6.18. Stream Memory Operations

This section describes the stream memory operations of the low-level CUDA driver application programming interface.

There are two versions of these APIs, a legacy version and a newer V2 version.

V1:

The V1 API is disabled by default. Users are required to explicitly enable it, e.g. on Linux by passing the kernel module parameter shown below: modprobe nvidia NVreg_EnableStreamMemOPs=1 There is currently no way to enable these operations on other operating systems.

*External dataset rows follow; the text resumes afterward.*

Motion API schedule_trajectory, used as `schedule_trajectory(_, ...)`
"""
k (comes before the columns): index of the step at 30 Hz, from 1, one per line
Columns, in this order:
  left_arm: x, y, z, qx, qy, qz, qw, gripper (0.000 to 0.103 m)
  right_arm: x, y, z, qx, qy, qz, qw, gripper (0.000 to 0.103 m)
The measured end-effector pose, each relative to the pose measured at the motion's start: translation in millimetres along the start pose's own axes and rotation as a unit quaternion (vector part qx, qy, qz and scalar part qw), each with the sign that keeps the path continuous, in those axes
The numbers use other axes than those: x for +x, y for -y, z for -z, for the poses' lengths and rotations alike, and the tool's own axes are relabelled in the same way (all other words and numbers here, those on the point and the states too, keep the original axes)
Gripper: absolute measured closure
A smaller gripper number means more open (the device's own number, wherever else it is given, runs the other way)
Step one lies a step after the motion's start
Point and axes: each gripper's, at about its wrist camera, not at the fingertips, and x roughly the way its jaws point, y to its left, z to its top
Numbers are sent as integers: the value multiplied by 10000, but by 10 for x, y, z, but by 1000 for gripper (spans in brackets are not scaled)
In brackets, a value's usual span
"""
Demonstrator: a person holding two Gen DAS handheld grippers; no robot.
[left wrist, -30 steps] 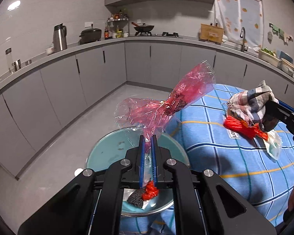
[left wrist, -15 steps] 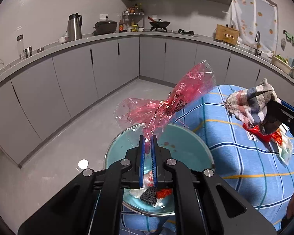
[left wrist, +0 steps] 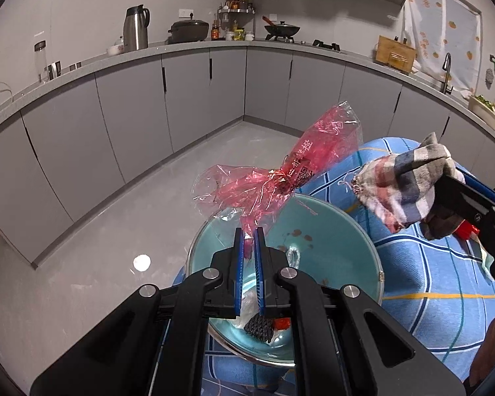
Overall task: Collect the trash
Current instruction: 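Carry the pink bag and patterned cloth over the teal bucket with both grippers, then open both grippers to drop the pink bag and cloth into the bucket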
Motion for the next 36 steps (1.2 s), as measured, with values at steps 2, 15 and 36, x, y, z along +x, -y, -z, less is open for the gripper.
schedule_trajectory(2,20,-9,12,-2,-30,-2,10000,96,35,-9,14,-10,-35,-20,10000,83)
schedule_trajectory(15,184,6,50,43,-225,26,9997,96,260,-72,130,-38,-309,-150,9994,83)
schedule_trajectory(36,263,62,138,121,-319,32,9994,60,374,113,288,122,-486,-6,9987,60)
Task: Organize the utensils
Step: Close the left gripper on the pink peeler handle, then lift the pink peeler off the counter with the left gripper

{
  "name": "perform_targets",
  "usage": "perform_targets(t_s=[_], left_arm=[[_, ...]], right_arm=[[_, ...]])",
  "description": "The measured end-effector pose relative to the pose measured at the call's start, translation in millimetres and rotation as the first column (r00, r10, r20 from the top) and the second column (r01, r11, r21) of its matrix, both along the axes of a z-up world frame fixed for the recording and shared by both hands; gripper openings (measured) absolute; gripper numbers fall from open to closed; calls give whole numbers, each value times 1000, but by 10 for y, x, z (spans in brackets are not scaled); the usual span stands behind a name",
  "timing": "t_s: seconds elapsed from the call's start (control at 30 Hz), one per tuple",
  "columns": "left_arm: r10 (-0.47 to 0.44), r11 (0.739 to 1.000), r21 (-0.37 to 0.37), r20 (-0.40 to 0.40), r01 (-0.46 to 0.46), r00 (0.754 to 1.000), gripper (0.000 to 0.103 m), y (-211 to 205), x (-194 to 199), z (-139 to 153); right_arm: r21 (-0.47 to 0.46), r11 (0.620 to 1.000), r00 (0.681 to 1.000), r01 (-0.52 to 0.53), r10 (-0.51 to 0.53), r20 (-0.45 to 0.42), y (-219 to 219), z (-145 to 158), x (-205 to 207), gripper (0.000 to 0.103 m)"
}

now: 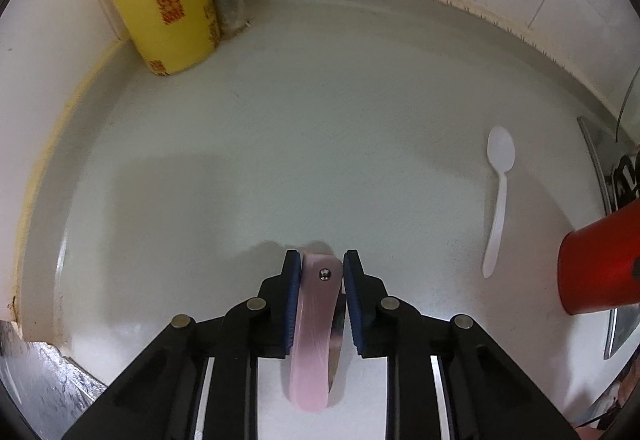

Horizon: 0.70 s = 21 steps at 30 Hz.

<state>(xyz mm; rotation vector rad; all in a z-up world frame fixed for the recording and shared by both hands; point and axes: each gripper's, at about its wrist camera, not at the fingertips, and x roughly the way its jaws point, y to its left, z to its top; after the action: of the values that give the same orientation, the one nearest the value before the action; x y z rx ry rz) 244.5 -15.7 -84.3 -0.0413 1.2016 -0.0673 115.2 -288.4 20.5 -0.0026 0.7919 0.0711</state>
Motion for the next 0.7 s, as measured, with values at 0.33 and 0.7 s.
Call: perform_targets(t_s=[0.33,0.7], left_arm=[[38,999,-13,113,-37,993,22,172,-362,686],[62,998,-31,179,-57,982,22,188,-605,1132]], right_arm=[[0,1000,1000,0,0,0,-7,0,-1,91],[0,1000,1000,0,0,0,0,-1,5,91]])
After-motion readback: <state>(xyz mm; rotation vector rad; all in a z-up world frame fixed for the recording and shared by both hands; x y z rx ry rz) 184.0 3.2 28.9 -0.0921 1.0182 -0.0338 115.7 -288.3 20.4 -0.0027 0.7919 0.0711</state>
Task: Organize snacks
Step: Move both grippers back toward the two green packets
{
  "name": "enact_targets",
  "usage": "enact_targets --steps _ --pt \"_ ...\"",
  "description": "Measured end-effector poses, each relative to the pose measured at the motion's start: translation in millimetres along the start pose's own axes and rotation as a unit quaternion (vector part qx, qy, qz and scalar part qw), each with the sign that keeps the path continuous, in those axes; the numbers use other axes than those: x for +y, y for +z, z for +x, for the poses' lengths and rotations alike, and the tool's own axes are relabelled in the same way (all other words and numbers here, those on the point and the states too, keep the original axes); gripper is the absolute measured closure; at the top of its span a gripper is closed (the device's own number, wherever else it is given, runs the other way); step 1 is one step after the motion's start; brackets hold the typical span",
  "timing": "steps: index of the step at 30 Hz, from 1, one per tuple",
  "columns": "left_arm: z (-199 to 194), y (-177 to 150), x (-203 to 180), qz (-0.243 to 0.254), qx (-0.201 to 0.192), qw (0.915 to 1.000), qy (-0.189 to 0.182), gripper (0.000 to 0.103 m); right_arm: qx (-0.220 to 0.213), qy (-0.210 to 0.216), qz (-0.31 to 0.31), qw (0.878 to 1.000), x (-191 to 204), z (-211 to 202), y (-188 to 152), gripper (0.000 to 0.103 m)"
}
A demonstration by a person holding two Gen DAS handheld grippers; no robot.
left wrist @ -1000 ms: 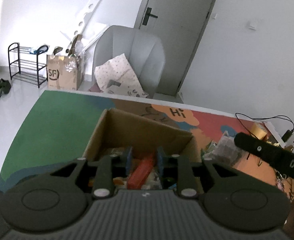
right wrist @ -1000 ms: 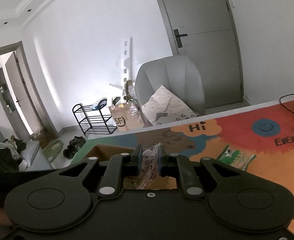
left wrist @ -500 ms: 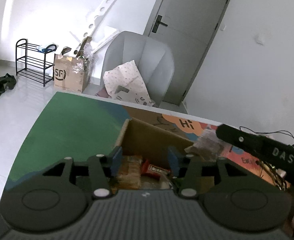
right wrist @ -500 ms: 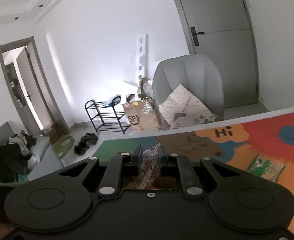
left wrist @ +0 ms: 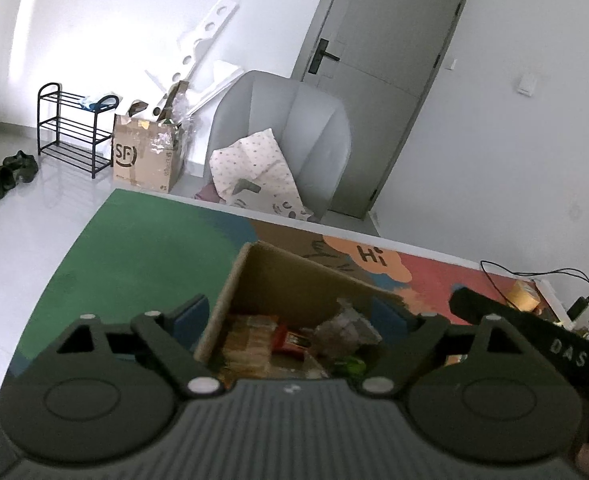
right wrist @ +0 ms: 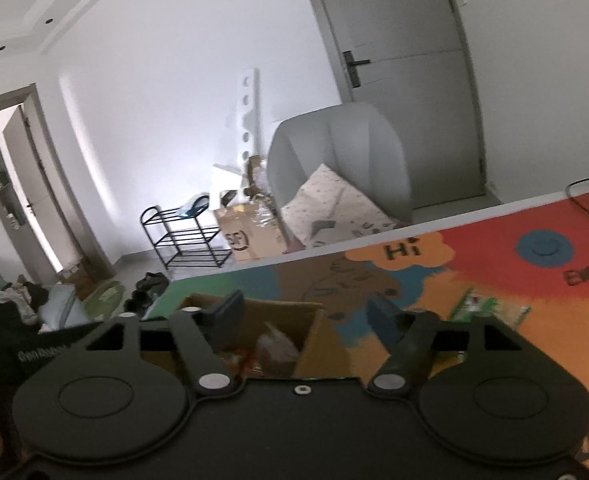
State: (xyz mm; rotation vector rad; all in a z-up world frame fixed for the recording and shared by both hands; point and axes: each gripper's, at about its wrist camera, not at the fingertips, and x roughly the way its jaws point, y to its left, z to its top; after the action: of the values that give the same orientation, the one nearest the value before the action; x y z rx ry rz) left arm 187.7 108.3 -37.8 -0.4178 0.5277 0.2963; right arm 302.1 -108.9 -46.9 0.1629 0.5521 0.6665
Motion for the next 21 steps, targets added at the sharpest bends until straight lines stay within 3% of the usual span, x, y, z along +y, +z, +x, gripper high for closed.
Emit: enact_targets --steps 8,21 --pt "0.8 -8.0 -27.7 0.021 0.002 0.9997 -0.015 0.010 0.002 -0.035 0.017 0.999 -35.2 -17.6 -5.3 0.014" --pt "4.1 -26.0 -79.2 0.058 0.021 0.9978 -0.026 0.005 0.018 -0.061 0.046 0.997 -82.8 -43.3 -22.4 0.000"
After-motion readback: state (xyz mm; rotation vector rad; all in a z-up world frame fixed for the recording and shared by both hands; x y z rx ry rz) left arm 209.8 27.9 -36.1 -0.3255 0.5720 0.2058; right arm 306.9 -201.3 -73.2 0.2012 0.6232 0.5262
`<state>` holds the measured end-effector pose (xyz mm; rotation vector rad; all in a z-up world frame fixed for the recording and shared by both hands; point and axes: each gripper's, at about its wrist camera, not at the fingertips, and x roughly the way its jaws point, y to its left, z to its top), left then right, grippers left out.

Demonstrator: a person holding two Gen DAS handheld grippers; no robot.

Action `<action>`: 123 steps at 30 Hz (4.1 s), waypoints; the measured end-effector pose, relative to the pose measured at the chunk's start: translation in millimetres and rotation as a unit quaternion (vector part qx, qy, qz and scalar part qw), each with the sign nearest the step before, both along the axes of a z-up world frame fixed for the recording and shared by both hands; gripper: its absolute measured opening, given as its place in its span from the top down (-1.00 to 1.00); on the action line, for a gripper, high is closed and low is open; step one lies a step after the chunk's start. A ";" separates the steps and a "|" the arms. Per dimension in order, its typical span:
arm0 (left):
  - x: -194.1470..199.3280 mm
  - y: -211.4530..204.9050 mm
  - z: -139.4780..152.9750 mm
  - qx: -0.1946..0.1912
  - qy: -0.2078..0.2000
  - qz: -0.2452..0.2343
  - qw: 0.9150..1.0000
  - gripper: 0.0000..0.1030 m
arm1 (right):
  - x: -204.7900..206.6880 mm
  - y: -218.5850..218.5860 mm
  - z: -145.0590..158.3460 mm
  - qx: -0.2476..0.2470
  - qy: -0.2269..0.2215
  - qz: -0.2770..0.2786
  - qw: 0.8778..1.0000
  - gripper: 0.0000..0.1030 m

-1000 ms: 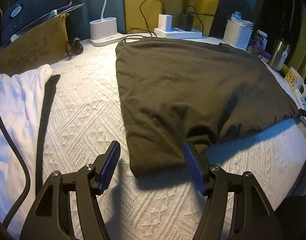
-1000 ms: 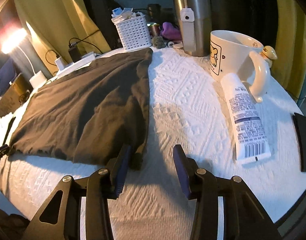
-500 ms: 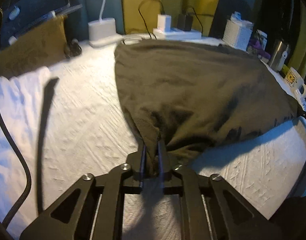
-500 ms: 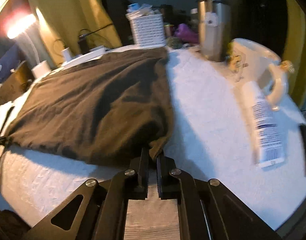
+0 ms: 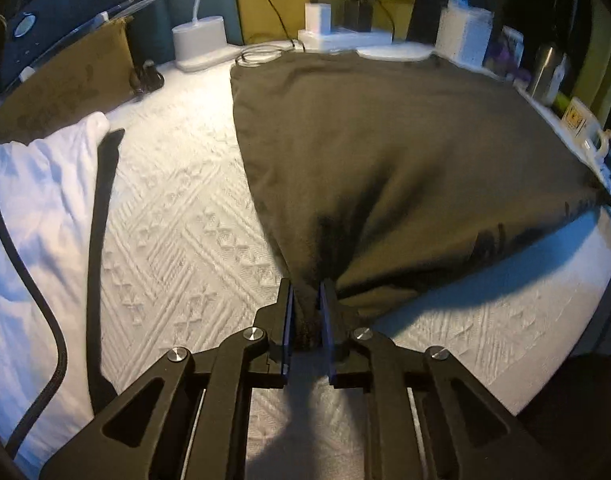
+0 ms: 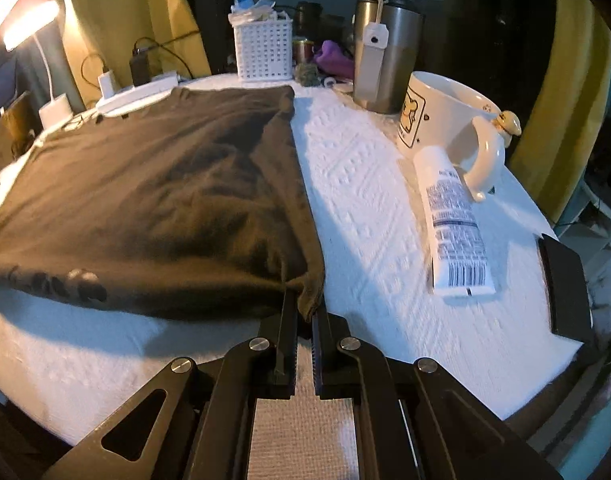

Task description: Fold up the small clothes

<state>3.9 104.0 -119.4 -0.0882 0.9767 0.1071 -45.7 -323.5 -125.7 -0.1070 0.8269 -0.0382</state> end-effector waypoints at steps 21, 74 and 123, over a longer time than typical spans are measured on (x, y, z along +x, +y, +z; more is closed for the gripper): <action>8.4 24.5 39.2 0.001 -0.038 0.043 0.998 0.10 | 12.7 13.0 42.0 -0.025 -0.030 0.002 0.999 -0.47; 22.1 -53.4 43.7 -0.001 -0.083 -0.008 0.997 -0.16 | -19.0 25.4 15.4 0.031 -0.013 -0.008 0.999 -0.42; 88.5 -31.7 26.3 -0.003 -0.044 -0.007 0.999 -0.16 | 36.9 17.1 -5.4 0.190 -0.025 -0.080 0.978 -0.79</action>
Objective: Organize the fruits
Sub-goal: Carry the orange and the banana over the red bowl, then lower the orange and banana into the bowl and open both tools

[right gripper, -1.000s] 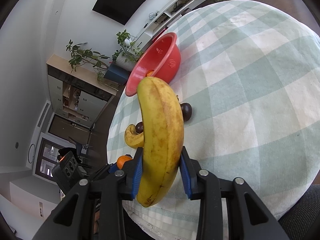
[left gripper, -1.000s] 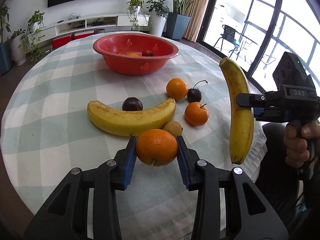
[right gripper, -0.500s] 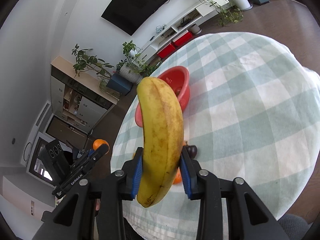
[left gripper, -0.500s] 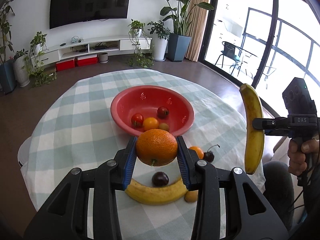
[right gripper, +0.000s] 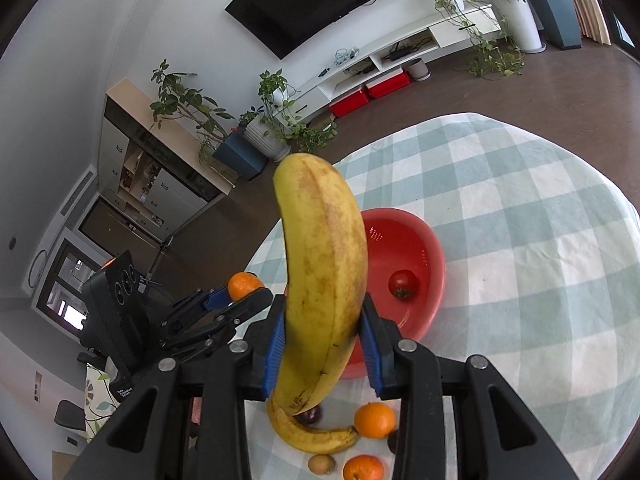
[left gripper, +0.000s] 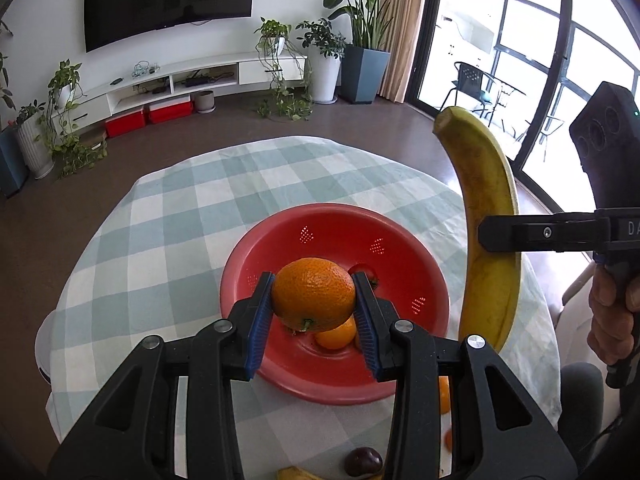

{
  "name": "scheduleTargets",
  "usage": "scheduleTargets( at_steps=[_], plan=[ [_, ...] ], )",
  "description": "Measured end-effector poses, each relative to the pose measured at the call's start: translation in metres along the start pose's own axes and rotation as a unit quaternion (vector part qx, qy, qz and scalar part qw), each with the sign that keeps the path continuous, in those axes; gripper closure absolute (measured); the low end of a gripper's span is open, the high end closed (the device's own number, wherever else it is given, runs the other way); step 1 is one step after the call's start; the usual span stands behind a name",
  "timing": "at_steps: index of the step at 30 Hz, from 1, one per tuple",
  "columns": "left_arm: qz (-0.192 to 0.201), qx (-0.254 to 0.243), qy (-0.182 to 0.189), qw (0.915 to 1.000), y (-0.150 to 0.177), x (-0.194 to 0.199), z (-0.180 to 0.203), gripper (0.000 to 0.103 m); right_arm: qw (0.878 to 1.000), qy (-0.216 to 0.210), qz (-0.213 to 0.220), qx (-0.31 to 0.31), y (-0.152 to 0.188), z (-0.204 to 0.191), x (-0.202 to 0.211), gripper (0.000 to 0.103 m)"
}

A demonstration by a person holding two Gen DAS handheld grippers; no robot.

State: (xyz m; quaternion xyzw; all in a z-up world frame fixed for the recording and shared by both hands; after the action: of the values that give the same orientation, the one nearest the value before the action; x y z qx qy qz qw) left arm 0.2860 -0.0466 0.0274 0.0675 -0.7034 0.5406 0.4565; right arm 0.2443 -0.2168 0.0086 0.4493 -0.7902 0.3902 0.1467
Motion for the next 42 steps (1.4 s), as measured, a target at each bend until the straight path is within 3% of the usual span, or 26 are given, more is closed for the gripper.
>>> scheduleTargets(
  at_steps=[8, 20, 28, 32, 42],
  plan=[
    [-0.035, 0.006, -0.002, 0.9994, 0.01, -0.053, -0.01, 0.067, 0.999, 0.031, -0.04, -0.011, -0.01, 0.018, -0.052, 0.066],
    [-0.056, 0.001, 0.001, 0.9984, 0.024, -0.09, -0.009, 0.067, 0.996, 0.052, -0.072, -0.015, -0.007, 0.032, -0.087, 0.066],
    [-0.056, -0.004, 0.0, 0.9984, 0.024, -0.093, -0.005, 0.066, 0.995, 0.064, -0.074, -0.003, -0.007, 0.027, -0.088, 0.065],
    [-0.055, -0.007, -0.006, 0.9984, 0.025, -0.09, -0.003, 0.051, 0.995, 0.067, -0.073, -0.001, -0.007, 0.025, -0.089, 0.064],
    [-0.027, -0.002, -0.008, 0.9996, 0.023, -0.062, -0.001, 0.044, 0.994, 0.079, -0.07, 0.0, -0.007, 0.025, -0.089, 0.058]
  ],
)
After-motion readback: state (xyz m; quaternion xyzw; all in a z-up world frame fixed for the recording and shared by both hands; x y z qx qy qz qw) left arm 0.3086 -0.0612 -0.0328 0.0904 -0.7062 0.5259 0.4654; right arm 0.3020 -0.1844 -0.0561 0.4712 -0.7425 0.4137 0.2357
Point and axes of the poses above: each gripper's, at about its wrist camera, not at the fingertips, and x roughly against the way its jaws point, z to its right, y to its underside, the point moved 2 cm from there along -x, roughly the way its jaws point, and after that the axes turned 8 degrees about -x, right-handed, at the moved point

Users can programmatically query whether the device supports these operations with cuDeviceGetAttribute() and CU_DEVICE_ATTRIBUTE_CAN_USE_STREAM_MEM_OPS.

Support for the CU_STREAM_WAIT_VALUE_NOR flag can be queried with CU_DEVICE_ATTRIBUTE_CAN_USE_STREAM_WAIT_VALUE_NOR.

Support for the cuStreamWriteValue64() and cuStreamWaitValue64() functions, as well as for the CU_STREAM_MEM_OP_WAIT_VALUE_64 and CU_STREAM_MEM_OP_WRITE_VALUE_64 flags, can be queried with CU_DEVICE_ATTRIBUTE_CAN_USE_64_BIT_STREAM_MEM_OPS.

Support for both CU_STREAM_WAIT_VALUE_FLUSH and CU_STREAM_MEM_OP_FLUSH_REMOTE_WRITES requires dedicated platform hardware features and can be queried with cuDeviceGetAttribute() and CU_DEVICE_ATTRIBUTE_CAN_FLUSH_REMOTE_WRITES.

V2:

The V2 APIs are available by default on all platforms.

Support for the CU_STREAM_WAIT_VALUE_NOR flag can be queried with CU_DEVICE_ATTRIBUTE_CAN_USE_STREAM_WAIT_VALUE_NOR_V2.

Support for the cuStreamWriteValue64() and cuStreamWaitValue64() functions, as well as for the CU_STREAM_MEM_OP_WAIT_VALUE_64 and CU_STREAM_MEM_OP_WRITE_VALUE_64 flags, can be queried with CU_DEVICE_ATTRIBUTE_CAN_USE_64_BIT_STREAM_MEM_OPS_V2.

Support for both CU_STREAM_WAIT_VALUE_FLUSH and CU_STREAM_MEM_OP_FLUSH_REMOTE_WRITES requires dedicated platform hardware features and can be queried with cuDeviceGetAttribute() and CU_DEVICE_ATTRIBUTE_CAN_FLUSH_REMOTE_WRITES.

V1 & V2:

Note that all memory pointers passed as parameters to these operations are device pointers. Where necessary a device pointer should be obtained, for example with cuMemHostGetDevicePointer().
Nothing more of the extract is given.